木洩れ日通信

政治・社会・文学等への自分の想いを綴る日記です。

軍隊の本質をあからさまにした橋下「慰安婦必要だった」発言

2013年05月17日 | Weblog

極右を競う安倍と橋下。
安倍が「侵略の定義は定まっているわけではない」と妄言を吐けば、橋下は「軍隊に慰安婦は必要だった」と暴言。
野党の「維新の会」の代表でもある橋下は、安倍の上を行く反動的な発言をしないと「維新の会」は持たないという危機感があるのだろう。
誰もがあきれて「なぜ今そんな発言をする必要があるのか」と真意をいぶかり、しかし海外、特に朝鮮・韓国、中国からの非難は折込済みで、それで人々をさらに右傾・内向きな心理に追い込むことに利用する意図を持って発言したのではと思う。
ところで図らずも彼が言ったことは、「人殺しを組織的に実行し、そのための訓練を日常的に行なっている非人間的集団である軍隊」というものは、人権を蹂躙する所だという本質を突きつけてもいる。

朝鮮人慰安婦のたどる運命を描いた小説。「めぐりくる春」
「血と骨」という在日朝鮮人家族の物語の作者でもある在日朝鮮人のヤン・ソギル氏が「週刊金曜日」に連載した。
主人公の女性は日本の植民地下の朝鮮南部の貧しい農村に生まれる。子供の頃に母が亡くなり、父は再婚する。
女性は早くに家を出て行くべく運命づけられていた。そんな時に「いい働き口がある」と誘われ、中国へ連れて行かれる。
そこは朝鮮人が経営する日本軍御用達の妓楼=売春宿であった。
そうした売春宿には行動の自由はない。勝手に外出することは許されない。
一日に何十人もの兵士の相手をしなくてはならない。体調なんか関係ないのだ。
そういう生活の中で、妊娠させられたり、その結果生まれた子供に対面することも許されず、子供は運がよければ里子に出されるが、ひそかに始末されたりする。
そして最終的に主人公はビルマ国境に近い雲南省の山奥までまさに従軍慰安婦として連れて行かれる。
ここで運命はまた逆巻く濁流の如く彼女たちを翻弄する。全滅を覚悟し、途中で女性達を解放する指揮官と、足手まといになった慰安婦達を先に死に追いやる命令を下す指揮官と。
主人公は生き延び、日本の敗戦、祖国の解放を受け、故郷を目指すが、そこが彼女たちを温かく迎え入れる場所ではなかったことは歴史の事実である。
ヤン氏は、元慰安婦の女性の証言や史料に基づき、典型的な例を小説という形で表現した。

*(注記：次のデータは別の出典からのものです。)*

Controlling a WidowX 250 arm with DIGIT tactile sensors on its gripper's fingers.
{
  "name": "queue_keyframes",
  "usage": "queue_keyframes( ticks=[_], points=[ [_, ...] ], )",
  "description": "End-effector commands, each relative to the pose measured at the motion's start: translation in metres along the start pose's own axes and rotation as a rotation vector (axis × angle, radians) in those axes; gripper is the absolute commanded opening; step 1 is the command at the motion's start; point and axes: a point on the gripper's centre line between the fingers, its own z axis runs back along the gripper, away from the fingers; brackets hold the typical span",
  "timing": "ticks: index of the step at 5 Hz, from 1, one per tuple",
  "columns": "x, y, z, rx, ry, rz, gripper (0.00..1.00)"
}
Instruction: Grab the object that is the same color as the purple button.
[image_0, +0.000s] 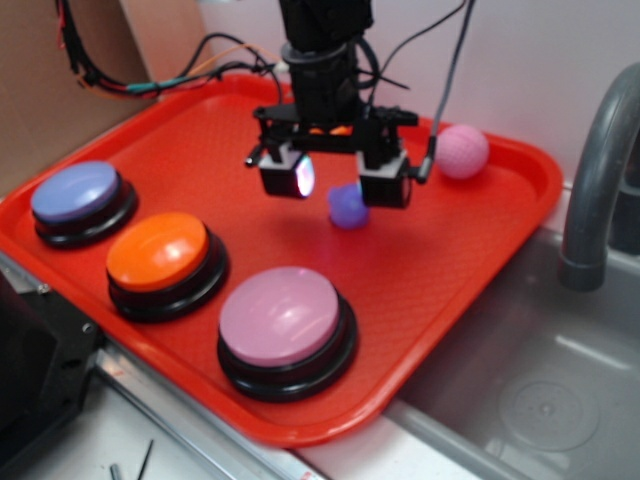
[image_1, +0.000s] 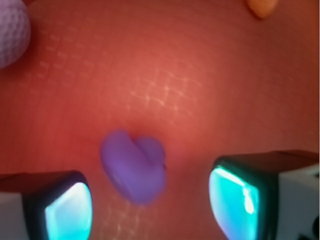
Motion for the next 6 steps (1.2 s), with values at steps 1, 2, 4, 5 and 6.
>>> queue_keyframes(
  ticks=[1, 2, 4, 5, 6],
  points=[
    [0.011, -0.009, -0.01, -0.002, -0.013, -0.017, 0.0],
    [0.01, -0.009, -0.012, 0.006, -0.019, -0.012, 0.0],
    [0.007, 0.0, 0.026, -0.002, -0.011, -0.147, 0.0],
    [0.009, 0.014, 0.065, 0.039, -0.019, -0.219, 0.0],
    [0.005, 0.028, 0.098, 0.027, -0.015, -0.259, 0.0]
  ],
)
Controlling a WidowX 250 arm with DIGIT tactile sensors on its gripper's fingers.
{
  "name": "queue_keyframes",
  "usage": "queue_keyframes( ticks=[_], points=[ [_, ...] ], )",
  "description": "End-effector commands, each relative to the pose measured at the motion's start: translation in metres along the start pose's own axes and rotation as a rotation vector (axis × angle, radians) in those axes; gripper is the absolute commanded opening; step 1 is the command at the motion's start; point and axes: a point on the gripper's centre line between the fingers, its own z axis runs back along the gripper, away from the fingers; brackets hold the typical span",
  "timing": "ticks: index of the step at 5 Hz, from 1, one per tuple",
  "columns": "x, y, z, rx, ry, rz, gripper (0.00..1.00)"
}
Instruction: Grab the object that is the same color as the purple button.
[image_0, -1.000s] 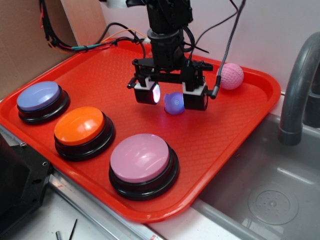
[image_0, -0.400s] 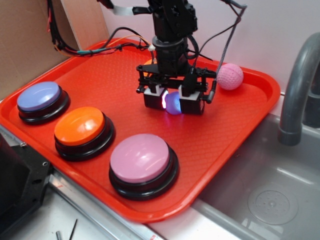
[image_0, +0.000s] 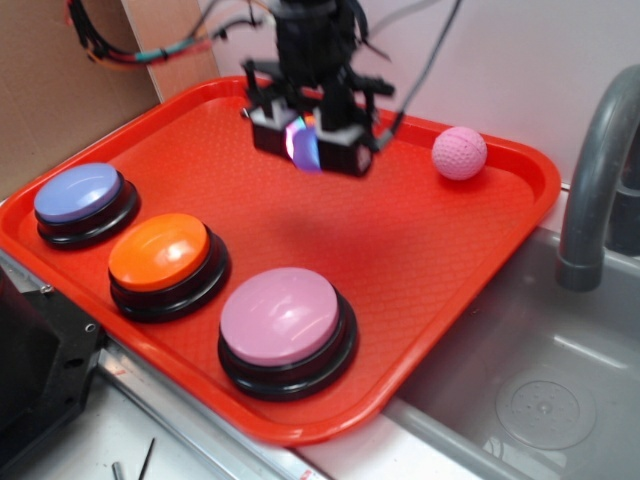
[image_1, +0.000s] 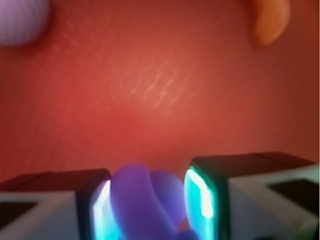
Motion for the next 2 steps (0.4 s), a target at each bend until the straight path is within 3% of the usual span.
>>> queue_keyframes(
  ticks=[1, 2],
  points=[
    [-0.01, 0.038, 0.09, -0.094, -0.093, -0.022, 0.0],
    [-0.018, 0.059, 0.116, -0.128, -0.116, 0.053, 0.0]
  ],
)
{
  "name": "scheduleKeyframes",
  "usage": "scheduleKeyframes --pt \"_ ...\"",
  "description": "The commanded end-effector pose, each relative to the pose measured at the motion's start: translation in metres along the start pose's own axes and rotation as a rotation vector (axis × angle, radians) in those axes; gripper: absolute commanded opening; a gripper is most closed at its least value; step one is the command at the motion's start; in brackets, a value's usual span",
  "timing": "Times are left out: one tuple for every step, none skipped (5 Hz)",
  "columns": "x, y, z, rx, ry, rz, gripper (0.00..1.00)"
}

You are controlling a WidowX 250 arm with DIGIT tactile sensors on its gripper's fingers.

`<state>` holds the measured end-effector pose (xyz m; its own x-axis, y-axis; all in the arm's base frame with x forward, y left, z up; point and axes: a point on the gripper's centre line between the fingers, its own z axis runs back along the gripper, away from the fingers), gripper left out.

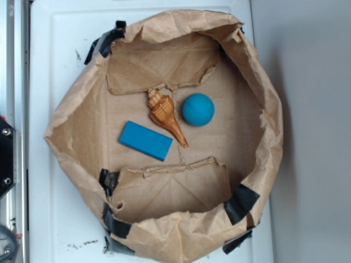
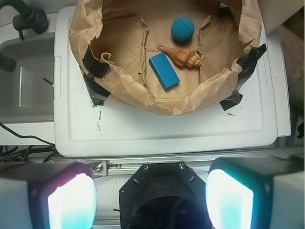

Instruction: Grab the blue block.

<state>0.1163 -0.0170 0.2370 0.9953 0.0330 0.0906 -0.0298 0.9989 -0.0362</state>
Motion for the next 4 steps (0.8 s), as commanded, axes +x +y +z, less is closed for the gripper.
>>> scheduleKeyframes --pt "0.0 0.0 0.0 0.0 0.0 0.0 1.0" --pt "0.035 0.002 -0.008 -0.07 -0.057 -0.091 1.0" --pt "0.086 0.016 -0.012 -0.083 -0.127 -0.197 1.0" --pt "0.134 0.029 -0.026 -0.049 -0.137 -0.231 1.0"
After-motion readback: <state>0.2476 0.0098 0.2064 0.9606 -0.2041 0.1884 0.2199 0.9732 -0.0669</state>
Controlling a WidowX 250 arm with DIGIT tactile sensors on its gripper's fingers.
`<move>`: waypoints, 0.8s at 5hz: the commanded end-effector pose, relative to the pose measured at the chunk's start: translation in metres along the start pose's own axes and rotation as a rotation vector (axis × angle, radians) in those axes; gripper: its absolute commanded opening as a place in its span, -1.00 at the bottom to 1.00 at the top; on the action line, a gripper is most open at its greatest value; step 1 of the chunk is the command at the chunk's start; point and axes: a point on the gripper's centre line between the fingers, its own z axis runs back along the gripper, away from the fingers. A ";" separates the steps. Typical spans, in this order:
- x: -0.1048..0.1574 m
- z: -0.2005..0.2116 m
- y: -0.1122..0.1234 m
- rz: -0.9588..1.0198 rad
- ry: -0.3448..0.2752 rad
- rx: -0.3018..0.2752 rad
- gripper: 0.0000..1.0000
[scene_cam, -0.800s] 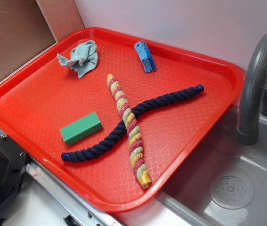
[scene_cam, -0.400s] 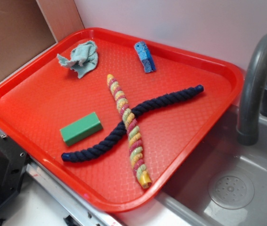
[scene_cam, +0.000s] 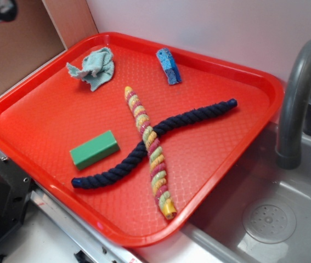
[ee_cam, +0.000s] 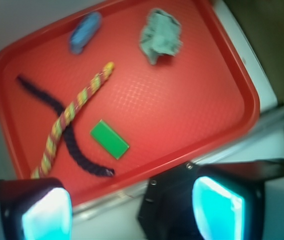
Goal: Grab the multicolored rope.
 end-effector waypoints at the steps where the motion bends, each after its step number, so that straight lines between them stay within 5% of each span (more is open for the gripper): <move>1: 0.038 -0.047 -0.025 0.472 0.079 -0.145 1.00; 4: 0.082 -0.130 -0.062 0.535 -0.011 -0.061 1.00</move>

安倍に石原に橋下に、そしてアメリカで銃規制に反対するような連中も、自分が犠牲になる立場に立つことはこれっぽちも想像していない。
これらに追随する人々もそうだ。
橋下は在日アメリカ軍幹部に「兵士の性犯罪防止のために風俗産業の利用を勧めた」というが、そんなことを勧めなければならない米軍などいらない。